*** Begin section ***
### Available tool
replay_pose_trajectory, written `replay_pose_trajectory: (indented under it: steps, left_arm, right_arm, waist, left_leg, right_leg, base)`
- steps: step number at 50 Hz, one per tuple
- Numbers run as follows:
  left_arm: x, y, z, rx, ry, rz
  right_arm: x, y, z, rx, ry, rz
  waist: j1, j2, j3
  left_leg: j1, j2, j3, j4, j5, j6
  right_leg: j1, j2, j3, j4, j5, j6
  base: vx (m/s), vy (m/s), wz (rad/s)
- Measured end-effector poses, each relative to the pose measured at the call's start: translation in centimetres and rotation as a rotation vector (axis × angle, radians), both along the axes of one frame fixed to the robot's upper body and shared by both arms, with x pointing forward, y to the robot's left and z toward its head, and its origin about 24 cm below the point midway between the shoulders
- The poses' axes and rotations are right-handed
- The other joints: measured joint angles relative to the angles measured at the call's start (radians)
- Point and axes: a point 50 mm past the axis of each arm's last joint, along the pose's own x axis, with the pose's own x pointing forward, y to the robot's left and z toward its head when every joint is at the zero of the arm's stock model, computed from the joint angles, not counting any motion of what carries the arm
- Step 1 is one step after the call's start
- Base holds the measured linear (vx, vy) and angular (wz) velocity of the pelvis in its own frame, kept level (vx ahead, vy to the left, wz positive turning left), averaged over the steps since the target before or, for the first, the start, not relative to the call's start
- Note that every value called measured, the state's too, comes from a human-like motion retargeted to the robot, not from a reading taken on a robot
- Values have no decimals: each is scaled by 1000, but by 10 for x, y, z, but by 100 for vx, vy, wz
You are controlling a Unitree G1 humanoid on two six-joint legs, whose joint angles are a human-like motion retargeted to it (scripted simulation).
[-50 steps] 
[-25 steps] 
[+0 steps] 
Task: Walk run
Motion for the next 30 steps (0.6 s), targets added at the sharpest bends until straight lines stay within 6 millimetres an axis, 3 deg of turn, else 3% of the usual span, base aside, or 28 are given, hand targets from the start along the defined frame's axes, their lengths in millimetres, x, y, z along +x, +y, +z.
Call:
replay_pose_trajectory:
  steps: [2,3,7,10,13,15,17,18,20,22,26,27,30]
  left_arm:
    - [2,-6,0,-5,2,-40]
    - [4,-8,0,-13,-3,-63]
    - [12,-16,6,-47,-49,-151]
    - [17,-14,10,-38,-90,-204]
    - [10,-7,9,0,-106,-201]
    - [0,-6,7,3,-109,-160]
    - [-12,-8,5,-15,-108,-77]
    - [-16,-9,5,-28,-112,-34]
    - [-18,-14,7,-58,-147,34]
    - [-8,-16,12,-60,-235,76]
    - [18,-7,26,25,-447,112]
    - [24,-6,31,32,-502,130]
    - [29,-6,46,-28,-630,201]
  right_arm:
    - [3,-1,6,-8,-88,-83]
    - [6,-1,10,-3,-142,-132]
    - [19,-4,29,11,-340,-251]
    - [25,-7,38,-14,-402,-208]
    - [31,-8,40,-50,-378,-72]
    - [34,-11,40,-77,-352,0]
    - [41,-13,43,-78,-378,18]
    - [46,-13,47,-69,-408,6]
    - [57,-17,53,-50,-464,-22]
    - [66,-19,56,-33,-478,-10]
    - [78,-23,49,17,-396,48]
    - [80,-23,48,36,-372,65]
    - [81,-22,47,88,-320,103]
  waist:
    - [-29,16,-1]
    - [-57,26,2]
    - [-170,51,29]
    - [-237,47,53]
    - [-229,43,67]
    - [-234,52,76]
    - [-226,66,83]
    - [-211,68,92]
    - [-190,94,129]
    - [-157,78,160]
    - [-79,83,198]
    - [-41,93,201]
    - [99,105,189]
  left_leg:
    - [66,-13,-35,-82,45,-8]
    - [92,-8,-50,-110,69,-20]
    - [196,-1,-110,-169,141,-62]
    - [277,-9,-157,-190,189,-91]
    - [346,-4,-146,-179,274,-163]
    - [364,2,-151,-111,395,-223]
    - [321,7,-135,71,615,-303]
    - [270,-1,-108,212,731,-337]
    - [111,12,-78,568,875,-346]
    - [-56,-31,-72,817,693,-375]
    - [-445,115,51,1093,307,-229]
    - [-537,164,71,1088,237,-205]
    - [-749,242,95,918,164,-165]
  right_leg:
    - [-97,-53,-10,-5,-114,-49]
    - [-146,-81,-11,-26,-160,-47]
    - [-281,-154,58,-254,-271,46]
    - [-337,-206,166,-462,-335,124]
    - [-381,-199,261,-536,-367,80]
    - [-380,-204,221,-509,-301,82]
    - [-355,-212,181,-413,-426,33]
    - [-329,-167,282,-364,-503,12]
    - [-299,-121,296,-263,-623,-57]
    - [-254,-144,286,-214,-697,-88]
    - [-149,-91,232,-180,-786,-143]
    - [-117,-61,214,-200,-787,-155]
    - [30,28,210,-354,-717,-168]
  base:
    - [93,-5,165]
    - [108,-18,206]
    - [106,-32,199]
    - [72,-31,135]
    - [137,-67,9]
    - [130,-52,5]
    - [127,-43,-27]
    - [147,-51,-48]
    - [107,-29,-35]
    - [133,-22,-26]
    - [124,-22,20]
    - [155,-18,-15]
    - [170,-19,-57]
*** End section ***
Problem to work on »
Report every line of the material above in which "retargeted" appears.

Solution for this problem »
- Note that every value called measured, the state's too, comes from a human-like motion retargeted to the robot, not from a reading taken on a robot
You are controlling a Unitree G1 humanoid on two six-joint legs, whose joint angles are a human-like motion retargeted to it (scripted simulation).

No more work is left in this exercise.